Task item: With the pictures left out, please write out exactly each line from the one containing "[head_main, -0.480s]" through the end of the material.

----- Material provided

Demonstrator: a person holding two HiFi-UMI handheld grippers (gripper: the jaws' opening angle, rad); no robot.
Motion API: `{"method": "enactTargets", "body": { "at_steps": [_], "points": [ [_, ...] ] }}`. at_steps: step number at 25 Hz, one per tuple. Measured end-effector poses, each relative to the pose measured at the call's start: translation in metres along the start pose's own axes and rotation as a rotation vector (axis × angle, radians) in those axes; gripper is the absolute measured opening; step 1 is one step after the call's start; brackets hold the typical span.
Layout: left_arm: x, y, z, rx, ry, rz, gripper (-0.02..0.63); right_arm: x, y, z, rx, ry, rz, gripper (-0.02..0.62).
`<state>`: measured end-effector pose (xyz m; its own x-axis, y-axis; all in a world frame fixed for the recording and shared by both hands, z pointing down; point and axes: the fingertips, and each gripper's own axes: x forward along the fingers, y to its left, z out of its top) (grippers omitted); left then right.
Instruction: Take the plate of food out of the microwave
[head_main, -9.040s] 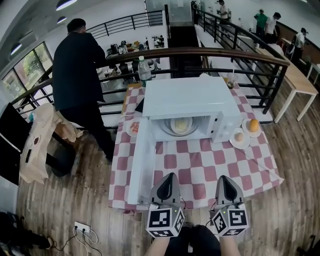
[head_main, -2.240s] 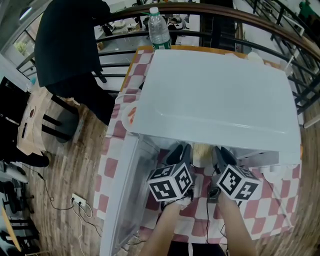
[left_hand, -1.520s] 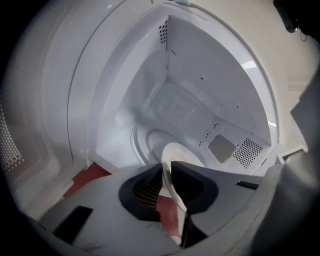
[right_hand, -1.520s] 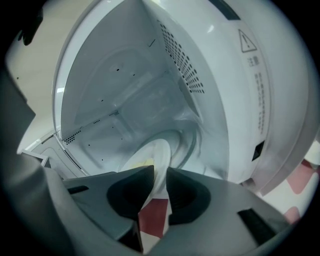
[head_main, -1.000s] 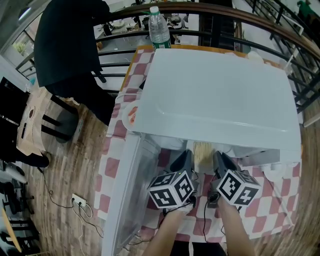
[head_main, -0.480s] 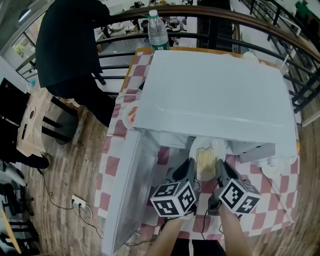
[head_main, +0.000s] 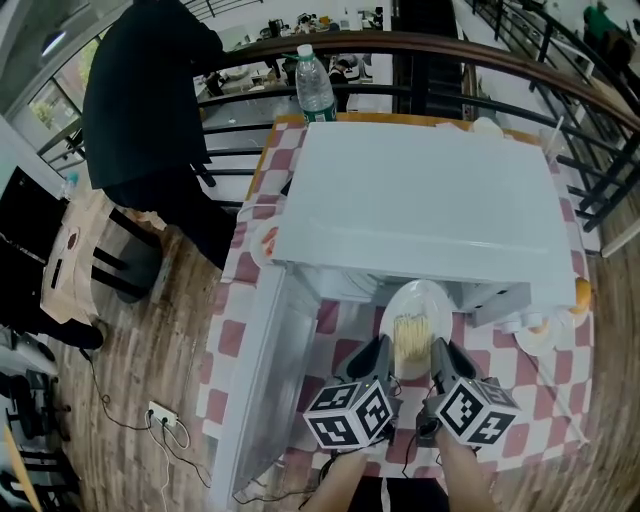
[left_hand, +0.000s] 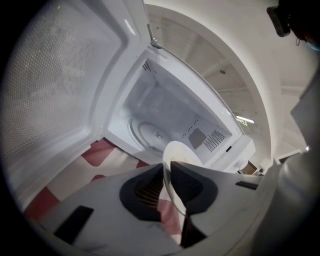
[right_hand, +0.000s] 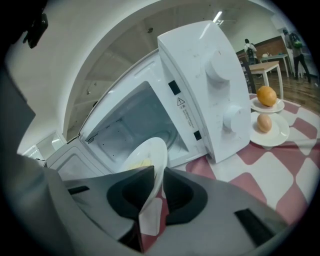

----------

Output for this exercise:
[head_main, -0.480s] 
[head_main, +0.000s] 
[left_hand, +0.000s] 
[right_hand, +0.000s] 

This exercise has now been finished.